5.27.2012

Cada vez (VIII)

Rebusco en mi bolsillo hasta que encuentro las llaves de casa y entro, agotado. Estoy hecho polvo, los huesos molidos y la cabeza embotada. No creo que pueda dormir hoy, aunque de todas formas, no esperaba hacerlo. Así que me tumbo en la cama y miro al techo.

Sé que no soy lo suficientemente fuerte para olvidarme de ella, no puedo huir, sólo sé ir a buscarla. Cada vez que me la imagino mirándome, diciendo mi nombre... Mi corazón se pone de rodillas. Cada vez que la enfermedad se la llevaba y se marchaba de mi lado, me volvía loco; quería huir, quería quedarme, no sabía qué hacer. Tanto entonces como ahora es muy difícil elegir entre el placer y el dolor, aunque sé que los dos acabarán conmigo. No soy lo suficientemente fuerte como para seguir vivo.

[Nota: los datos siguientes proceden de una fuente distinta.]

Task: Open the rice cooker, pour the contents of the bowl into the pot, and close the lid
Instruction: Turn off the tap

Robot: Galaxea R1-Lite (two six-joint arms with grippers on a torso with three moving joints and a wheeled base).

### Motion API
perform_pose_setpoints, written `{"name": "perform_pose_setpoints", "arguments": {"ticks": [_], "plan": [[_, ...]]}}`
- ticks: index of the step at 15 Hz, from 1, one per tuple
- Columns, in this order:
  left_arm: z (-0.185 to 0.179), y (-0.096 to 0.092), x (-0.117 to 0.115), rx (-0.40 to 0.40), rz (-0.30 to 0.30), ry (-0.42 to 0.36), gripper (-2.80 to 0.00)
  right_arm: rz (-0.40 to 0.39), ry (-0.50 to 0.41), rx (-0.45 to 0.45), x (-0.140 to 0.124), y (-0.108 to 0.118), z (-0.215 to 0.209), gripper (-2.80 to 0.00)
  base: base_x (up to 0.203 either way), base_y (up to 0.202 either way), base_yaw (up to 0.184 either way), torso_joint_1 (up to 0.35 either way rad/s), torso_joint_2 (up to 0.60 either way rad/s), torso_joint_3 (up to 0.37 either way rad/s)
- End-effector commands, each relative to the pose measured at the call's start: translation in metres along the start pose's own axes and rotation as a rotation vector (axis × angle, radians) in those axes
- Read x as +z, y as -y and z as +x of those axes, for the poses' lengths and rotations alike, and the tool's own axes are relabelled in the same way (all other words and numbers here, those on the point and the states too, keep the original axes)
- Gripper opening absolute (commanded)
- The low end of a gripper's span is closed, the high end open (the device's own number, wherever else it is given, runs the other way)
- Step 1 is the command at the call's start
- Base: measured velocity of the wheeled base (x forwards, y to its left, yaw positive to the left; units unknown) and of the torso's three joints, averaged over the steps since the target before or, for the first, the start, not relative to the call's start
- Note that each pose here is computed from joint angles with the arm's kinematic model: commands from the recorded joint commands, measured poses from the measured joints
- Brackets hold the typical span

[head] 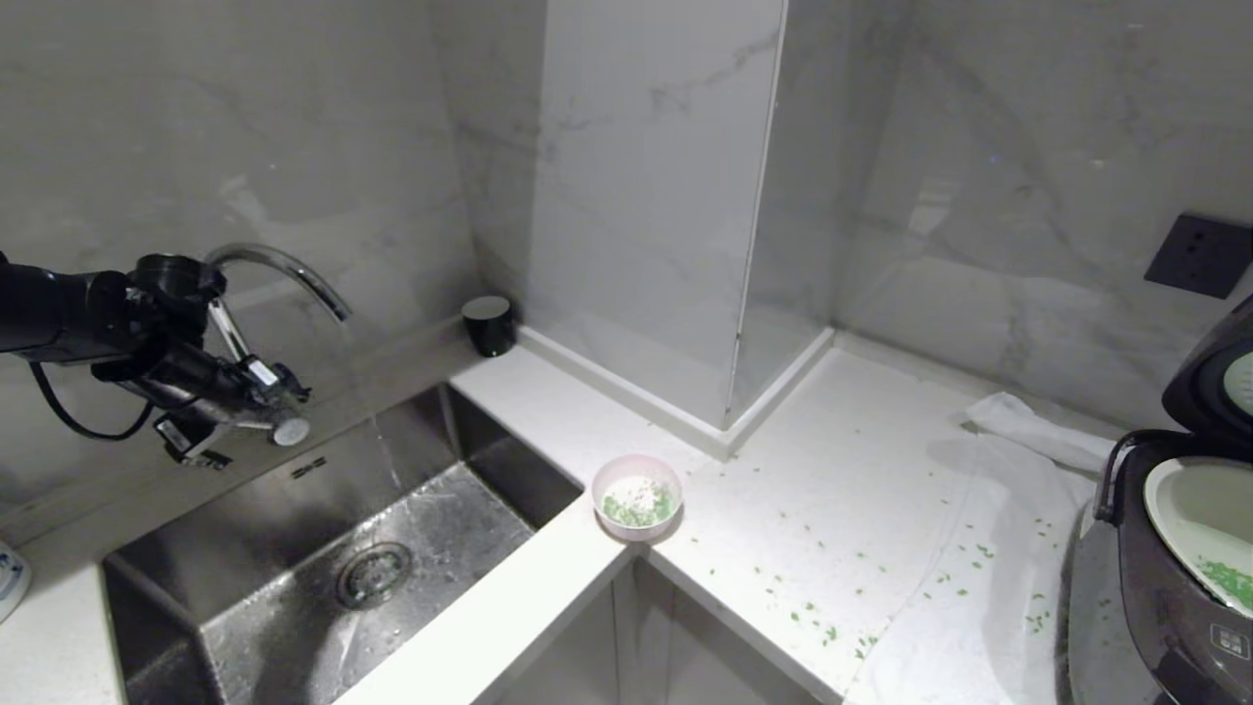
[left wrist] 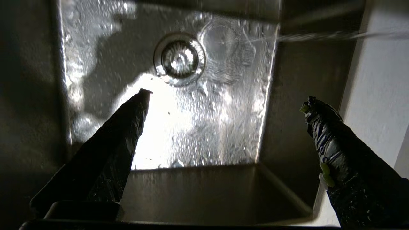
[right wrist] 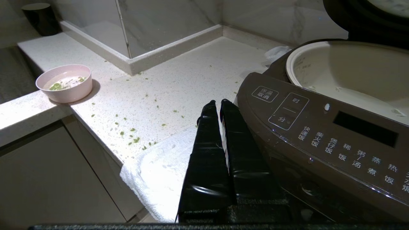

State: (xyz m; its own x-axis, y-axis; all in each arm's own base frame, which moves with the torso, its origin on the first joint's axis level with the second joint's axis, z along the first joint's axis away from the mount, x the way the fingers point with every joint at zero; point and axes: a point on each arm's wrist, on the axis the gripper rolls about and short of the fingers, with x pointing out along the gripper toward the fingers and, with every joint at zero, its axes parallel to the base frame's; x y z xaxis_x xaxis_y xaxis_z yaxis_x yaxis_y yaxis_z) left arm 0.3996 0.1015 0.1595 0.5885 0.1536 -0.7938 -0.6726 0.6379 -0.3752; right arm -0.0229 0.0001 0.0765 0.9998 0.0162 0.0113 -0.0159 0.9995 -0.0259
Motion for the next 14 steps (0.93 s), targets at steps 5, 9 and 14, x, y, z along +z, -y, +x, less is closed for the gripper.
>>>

A veces se iba sólo por un rato, en el cual intentaba mantenerme ocupado arreglando la casa; no obstante, cuando se iba durante varias horas era horrible; acababa dando vueltas por la casa sin saber qué hacer, mirándola y rezando para que abriese los ojos, sentándome a su lado intentando darla algo de mi propia vida; pero nada de eso funcionaba. La enfermedad hacía con su cuerpo lo que quería, no había manera de pararlo. Repetidas veces la insistí en que aceptase la medicación que los médicos la ofrecían, pero como se limitaba a ignorarme, desistí. Las últimas horas que pasó lúcida me dijo <<Si rechacé la medicación era porque quería estar contigo al máximo, con dolor o sin él, pero limpia de vida artificial>>. Tuve que esforzarme tanto en tragarme las lágrimas que en el momento que cerró los ojos tuve que correr al baño a vomitar.

Me levanto arrastrando los pies y voy hasta la cocina, a servirme un vaso de agua. Acabo metiendo la cabeza debajo del grifo y dejando que me empape la nuca; no quiero volver a la cama. Doy varias vueltas por la habitación sin saber qué hacer y acabo sentándome en la ventana. No hay absolutamente nada de viento, ni siquiera una ligera brisa que me haga deshacerme de este sofocante calor. Muy en el fondo sé que la culpa no la tiene la temperatura.

A las siete, cuando el cielo comienza a tomar un color gris, no aguanto más y salgo a la calle. Me dedico a pasear por el barrio, en círculos, sin fijar la mirada. Al llegar a la panadería, Marga, la pastelera, de unos sesenta años, menuda y ligeramente regordeta se asoma a la puerta. <<Hoy ha podido contigo, ¿eh?>>. Me sonríe; siempre lo hace. Cuando asiento con la cabeza, intentando devolverle la sonrisa, saca un bollo e insiste en que me lo coma. Sigo caminando.

<<Hoy ha podido contigo, ¿eh?>>. Sus palabras retumban en mi cabeza. Claro que ha podido conmigo, nunca soy lo bastante fuerte.